**EXERCISE AIM**: Your answer should be every line with the word "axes", copied from the data below.

**DATA**:
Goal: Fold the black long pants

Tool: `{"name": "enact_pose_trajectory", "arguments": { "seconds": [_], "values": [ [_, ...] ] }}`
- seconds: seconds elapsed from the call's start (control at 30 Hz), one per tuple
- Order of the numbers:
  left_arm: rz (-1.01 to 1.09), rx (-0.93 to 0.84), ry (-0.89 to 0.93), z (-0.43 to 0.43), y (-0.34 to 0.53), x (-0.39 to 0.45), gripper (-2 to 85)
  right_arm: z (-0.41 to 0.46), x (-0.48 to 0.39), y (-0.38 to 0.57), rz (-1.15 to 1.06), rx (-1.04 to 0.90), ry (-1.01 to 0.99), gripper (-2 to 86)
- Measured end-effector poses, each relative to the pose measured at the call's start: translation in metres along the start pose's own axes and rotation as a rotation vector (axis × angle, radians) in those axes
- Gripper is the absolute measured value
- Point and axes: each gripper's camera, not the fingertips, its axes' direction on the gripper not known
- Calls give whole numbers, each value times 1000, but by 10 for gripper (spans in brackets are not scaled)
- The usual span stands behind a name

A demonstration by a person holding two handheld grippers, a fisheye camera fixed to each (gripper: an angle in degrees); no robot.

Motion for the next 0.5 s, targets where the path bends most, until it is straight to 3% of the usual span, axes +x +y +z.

**RESPONSE TO THIS TASK**:
- Measured end-effector poses, each relative to the pose measured at the call's start: translation in metres along the start pose's own axes and rotation as a rotation vector (axis × angle, radians) in those axes
- Point and axes: each gripper's camera, not the fingertips, its axes' direction on the gripper not known
Motion for the next 0.5 s, targets where the path bends most, until it is straight to 3% of the usual span, axes +x +y +z.

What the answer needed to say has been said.